- **HOW TO COMPLETE THIS TASK**
Each line from the one containing "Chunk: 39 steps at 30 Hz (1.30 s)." to the final line of the listing below must be transcribed exactly; all others are left out.

==== EXERCISE DATA ====

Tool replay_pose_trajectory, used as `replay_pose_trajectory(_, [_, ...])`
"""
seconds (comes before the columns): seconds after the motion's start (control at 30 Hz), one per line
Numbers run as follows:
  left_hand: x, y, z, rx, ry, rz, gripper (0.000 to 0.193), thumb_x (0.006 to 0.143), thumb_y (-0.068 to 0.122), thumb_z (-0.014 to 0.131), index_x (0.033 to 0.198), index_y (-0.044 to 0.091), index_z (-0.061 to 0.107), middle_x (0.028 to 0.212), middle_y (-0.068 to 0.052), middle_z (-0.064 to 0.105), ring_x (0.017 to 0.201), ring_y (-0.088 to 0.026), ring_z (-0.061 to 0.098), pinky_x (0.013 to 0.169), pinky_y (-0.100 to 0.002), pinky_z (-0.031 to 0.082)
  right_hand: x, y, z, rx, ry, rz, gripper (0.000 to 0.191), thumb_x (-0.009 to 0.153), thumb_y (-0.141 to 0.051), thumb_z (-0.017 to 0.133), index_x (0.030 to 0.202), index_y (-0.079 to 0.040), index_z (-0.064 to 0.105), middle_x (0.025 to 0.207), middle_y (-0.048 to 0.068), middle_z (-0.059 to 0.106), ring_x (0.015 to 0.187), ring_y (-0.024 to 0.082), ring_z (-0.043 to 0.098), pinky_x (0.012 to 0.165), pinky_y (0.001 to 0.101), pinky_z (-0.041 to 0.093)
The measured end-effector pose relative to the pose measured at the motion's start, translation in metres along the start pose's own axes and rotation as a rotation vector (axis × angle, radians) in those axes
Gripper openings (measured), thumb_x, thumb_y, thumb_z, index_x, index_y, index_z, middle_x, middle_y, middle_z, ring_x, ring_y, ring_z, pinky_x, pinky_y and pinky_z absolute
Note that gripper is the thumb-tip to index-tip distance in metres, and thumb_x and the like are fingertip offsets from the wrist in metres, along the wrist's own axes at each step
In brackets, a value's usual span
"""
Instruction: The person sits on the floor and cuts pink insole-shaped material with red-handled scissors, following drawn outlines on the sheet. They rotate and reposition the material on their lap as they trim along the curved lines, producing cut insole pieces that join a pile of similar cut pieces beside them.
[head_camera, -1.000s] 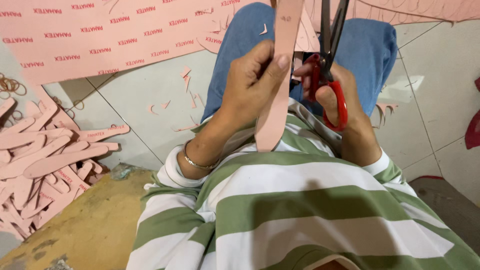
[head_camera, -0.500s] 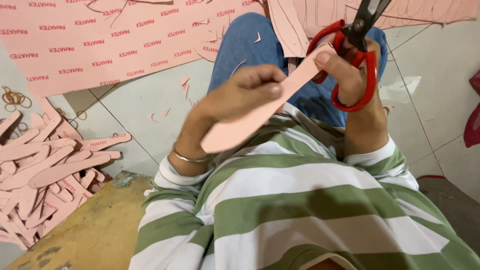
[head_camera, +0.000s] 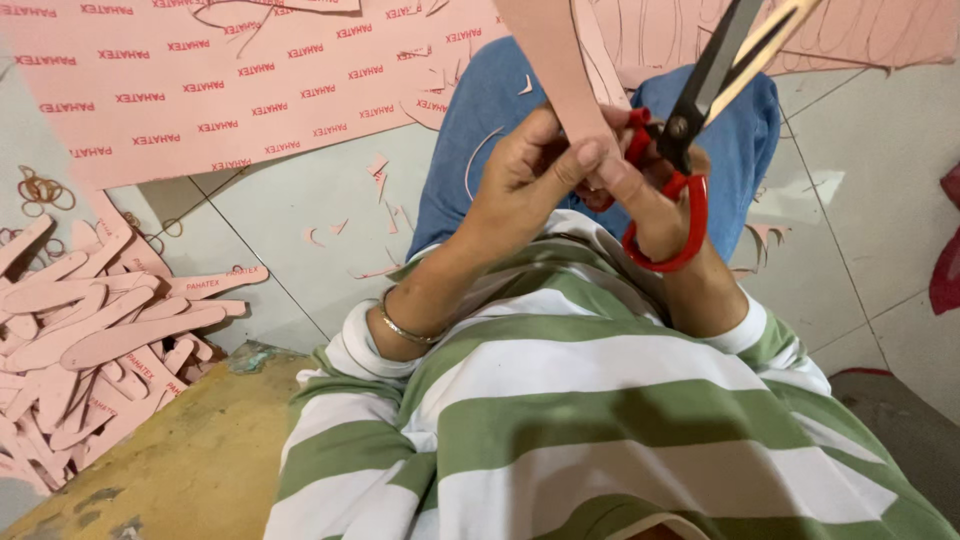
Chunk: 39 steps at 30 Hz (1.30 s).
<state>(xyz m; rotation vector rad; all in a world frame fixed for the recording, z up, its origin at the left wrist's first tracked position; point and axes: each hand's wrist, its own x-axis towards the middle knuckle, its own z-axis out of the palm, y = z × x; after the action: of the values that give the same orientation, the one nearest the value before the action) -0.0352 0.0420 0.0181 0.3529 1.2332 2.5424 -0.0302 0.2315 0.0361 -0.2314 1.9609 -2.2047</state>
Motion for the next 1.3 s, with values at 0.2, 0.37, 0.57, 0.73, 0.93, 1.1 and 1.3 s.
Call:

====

- **RESULT FOR THIS TASK**
Chunk: 39 steps at 30 Hz (1.30 s).
<state>(xyz m; rotation vector rad; all in a world frame fixed for the recording, z up, its origin at the left wrist's first tracked position; point and axes: each hand's wrist, its own x-axis towards the middle knuckle, its own z-axis out of the palm, y = z × x; after the action: of the values that give the same orientation, the one nearest the value before the action) -0.0352 0.0420 0.0181 0.3529 1.2332 2.5424 -0.0302 0.2315 0.0361 -0.2314 1.9609 -2.2047</state>
Motion for the next 1.3 s, with values at 0.2, 0.37, 0.57, 0.73, 0.93, 1.1 and 1.3 s.
Call:

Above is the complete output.